許文微笑不變,讓淩雨甜拿出了一份文件,然後攤開在左海山麵前。
“按這個價格,可以的話就繼續合作。”
左海山看了上去,頓時一怔。
“許董,這實在是……”
一旁,左書桓忍不住上去看了一眼,然後驚呼出聲。
“這位許董,這個價格太低了,遠低於市麵所有原料商的價格,到哪兒都沒這個價啊!”
許文看看左書桓,皺皺眉。
“你算什麽東西?這裏有你開口的份?”
左海山連忙將左書桓一陣訓斥。
頓時,左書桓麵色一陣青白不定的在一旁坐下。
“許董,不瞞您說,這個價格,我們肯定是虧本的。”左海山在一旁說道。
虧本的生意自然是不可能做的。
“沒事,不能接受的話就算了,也不勉強。”許文喝了一口茶,就準備離開了。
雖然有點漫天還價的意思,但是,德瑞麵對金海,是足夠強勢的一方,自然也不需要什麽反反複複的試探。
許文給出的這個價格,心中有數,確實是突破底線的低。
金海不接受是必然的。
就在這個時候,一直在旁暫時充當旁觀者的左超突然開口了。
“許哥,我相信您比誰都清楚,這個價格在市麵上是不可能的,到哪家都拿不到這個價格。”左超表情誠懇。
左海山表情一變,多少還是覺得左超有點逾矩。
“左超,這裏沒你說話的份。”
“沒事。”許文看了看左超,“小左你繼續說。”
左超眼神不著痕跡的和許文交匯了一下,然後下來走到許文身邊,彎著腰很誠懇的解釋。
“雖說您這邊換供應商並沒有什麽損失,但是,畢竟還是平添麻煩。”
許文似笑非笑。
“所以,就讓我接受你們的價格?小左,平時我也是拿你當小兄弟看的,你自己看看,你們給的這個價格,有沒有誠意?”
左超沉默了一下。
一旁,左海山注視著自己的這個孫子。
腦海中,閃過對他從小到大的一幕幕印象。
小時候,他就籠罩在他大哥的耀眼之下,不過,兩兄弟關係好,他也挺樂意當個富家子,也沒什麽大誌。

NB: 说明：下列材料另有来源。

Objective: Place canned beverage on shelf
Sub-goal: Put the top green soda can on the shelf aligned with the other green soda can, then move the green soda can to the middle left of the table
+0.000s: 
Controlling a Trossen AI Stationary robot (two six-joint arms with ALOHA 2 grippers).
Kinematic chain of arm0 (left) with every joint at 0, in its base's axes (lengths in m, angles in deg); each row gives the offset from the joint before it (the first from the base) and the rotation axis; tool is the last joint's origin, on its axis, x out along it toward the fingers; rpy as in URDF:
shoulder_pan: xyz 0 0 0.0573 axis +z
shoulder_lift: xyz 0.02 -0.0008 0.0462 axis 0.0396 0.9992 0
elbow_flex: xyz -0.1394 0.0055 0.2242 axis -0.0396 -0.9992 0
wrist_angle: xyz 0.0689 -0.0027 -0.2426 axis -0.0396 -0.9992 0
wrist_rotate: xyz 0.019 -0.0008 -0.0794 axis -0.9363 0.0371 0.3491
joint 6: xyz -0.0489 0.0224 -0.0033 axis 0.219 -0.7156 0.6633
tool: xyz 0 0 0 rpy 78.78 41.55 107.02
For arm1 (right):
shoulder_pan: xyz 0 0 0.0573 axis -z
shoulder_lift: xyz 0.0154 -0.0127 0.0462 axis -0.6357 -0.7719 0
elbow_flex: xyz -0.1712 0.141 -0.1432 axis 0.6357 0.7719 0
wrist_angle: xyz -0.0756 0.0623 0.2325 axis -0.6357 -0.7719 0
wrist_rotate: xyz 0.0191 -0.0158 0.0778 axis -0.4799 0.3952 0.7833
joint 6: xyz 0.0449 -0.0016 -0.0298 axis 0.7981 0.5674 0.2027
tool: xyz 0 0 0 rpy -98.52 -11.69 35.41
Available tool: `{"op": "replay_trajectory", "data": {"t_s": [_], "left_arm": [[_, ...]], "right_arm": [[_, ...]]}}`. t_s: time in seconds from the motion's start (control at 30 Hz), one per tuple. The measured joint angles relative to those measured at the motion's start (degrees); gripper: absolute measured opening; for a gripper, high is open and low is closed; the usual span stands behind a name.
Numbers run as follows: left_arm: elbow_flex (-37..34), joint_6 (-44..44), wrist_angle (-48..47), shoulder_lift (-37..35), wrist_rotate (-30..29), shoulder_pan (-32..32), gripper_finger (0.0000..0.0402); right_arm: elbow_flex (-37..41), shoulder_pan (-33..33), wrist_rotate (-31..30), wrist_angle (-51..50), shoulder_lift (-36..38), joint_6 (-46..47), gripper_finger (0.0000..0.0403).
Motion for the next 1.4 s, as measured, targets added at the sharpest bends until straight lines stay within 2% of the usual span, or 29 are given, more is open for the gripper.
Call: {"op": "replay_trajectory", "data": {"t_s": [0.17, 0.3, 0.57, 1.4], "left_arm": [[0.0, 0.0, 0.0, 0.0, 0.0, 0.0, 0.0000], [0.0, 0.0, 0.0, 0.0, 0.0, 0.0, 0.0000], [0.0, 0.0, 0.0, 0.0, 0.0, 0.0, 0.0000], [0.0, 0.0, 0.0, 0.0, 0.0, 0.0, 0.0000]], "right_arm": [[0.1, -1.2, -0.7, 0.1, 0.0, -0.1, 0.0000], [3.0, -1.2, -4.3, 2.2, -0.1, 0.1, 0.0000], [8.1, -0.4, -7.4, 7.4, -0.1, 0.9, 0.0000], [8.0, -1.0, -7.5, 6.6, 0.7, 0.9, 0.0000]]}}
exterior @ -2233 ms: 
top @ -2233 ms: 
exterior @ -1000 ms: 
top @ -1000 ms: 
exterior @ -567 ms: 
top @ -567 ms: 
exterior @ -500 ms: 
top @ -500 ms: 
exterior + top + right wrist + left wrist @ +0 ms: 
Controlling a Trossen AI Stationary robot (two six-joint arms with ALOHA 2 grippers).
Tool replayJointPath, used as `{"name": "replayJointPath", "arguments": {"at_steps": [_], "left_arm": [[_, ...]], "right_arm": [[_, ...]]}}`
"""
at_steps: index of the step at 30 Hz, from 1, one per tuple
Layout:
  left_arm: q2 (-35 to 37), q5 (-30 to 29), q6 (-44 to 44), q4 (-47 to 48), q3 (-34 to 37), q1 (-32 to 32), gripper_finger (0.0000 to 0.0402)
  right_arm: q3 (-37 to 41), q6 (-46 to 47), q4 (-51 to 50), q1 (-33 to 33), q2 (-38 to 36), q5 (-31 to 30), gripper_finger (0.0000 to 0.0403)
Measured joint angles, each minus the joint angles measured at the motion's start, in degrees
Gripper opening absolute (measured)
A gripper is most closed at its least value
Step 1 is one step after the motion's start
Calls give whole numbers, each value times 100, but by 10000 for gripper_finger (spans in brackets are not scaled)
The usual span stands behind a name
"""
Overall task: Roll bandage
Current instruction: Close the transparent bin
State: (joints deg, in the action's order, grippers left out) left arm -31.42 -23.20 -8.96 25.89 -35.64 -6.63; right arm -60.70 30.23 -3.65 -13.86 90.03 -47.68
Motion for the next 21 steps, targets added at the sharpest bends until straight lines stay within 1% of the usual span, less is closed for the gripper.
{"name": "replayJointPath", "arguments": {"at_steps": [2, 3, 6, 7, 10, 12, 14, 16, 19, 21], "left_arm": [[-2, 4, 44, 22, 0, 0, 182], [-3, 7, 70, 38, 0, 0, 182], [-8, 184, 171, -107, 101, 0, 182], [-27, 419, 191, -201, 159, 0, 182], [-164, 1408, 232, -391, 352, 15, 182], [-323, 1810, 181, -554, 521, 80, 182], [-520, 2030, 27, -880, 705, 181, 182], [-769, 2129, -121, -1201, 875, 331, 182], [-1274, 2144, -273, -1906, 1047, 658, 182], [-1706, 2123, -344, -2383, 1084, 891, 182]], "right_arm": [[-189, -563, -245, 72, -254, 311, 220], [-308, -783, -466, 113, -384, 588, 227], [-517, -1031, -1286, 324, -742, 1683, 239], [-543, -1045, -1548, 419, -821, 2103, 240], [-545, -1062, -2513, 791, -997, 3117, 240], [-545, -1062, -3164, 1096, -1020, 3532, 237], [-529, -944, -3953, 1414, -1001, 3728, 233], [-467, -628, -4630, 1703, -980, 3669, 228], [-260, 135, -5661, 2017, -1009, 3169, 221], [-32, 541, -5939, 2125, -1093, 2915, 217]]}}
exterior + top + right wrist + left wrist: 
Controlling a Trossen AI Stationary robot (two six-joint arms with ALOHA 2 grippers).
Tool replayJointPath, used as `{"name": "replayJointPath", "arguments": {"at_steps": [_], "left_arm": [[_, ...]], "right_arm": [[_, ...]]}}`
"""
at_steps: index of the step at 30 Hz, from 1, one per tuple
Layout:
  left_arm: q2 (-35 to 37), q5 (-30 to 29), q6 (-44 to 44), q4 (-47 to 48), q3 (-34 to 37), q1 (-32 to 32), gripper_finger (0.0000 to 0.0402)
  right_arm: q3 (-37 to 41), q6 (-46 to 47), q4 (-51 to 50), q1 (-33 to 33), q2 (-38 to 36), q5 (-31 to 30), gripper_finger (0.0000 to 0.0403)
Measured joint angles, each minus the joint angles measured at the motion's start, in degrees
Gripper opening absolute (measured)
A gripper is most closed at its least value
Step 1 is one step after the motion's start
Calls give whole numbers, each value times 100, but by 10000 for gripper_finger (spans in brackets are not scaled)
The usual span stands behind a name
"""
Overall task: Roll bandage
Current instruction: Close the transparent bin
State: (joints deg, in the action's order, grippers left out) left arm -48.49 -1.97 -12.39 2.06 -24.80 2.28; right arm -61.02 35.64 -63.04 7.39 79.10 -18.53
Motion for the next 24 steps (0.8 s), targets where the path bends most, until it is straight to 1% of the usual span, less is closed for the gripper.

不過,自從自己的長孫,左超的大哥出事之後,左超就性情大變,開始聲色犬馬放縱起來。
他這個爺爺,自然對他大為厭惡,轉而將目光轉向了尚有能力的左書桓身上。而從那以後,聽到他的消息就隻剩下怎麽怎麽不學無術的消息。
但是今天,看到眼前的一幕,他不得不開始沉思。
自己是不是,也該真正給他一個機會?
耳邊,左超的聲音再次傳來,無比懇切。
“許哥您看要不這樣,價格您這邊適當再加點,咱們繼續合作下去,多的不敢保證,給您的價格肯定是目前市場上同類最低的價格。”
“將來呢?”許文微笑著問道。
一旁,左海山沉聲說道。
“許董,將來也是一樣的保證,我們保證,未來同等貨源之下,我們對德瑞,永遠保持市麵最低。”
無論如何,金海現在不能失去德瑞製衣。
所以,他也算是下了狠心。
左超俯身。
“許哥,您看?”
“好,小左,我給你麵子。”許文指了指自己給出的價格,“你說讓我再加點,那行,你自己來加,填多填少我都認。”
左海山一下子站了起來。
太考驗人了吧?
左超轉身看向了左海山。
一旁的左書桓再也按捺不住。
“爺爺,這怎麽能行?”他急了。
左海山沉默了一下,衝左超點了點頭,意思就是讓左超自己填。
這一提筆,意義完全不一樣。
左書桓麵色蒼白,知道左海山給左超這個權限的意義。
意味著從此以後,在金海之中,左超的地位從此以後再也不同了。
左超自然也明白。
他提起筆,腦海中浮現起來之前,和許哥做的溝通。
對價格,他心中早就有譜了。
提筆下來,恰到好處。
許文看了一眼。
“可以。”
左海山也看了過去,心中略微一痛,但是旋即又是有些慶幸。
這價格,是有的賺的,但是和自己的報價比,屬實低了,低到恰到好處,低到堪堪卡在他心裏的底線上。
他沒有懷疑,因為這個底線隻有他自己清楚。
隻能說是左超湊巧了。
不過,今天,他對左超是刮目相看。
“金海這邊也沒問題。”他說道。
都是各自企業說一不二的人物,這種事情,自然就是當場拍板了。
許文站起身來,小淩秘書忙著給許董披上外套。
“那就這樣吧,你讓左超回頭和德瑞這邊對接就行。”許文隨口說了一句。
一件事情,就這麽塵埃落定。
左海山心中很是複雜,雖然損失了利益,但是總算,不幸中的萬幸,還是保住了德瑞這個大客戶。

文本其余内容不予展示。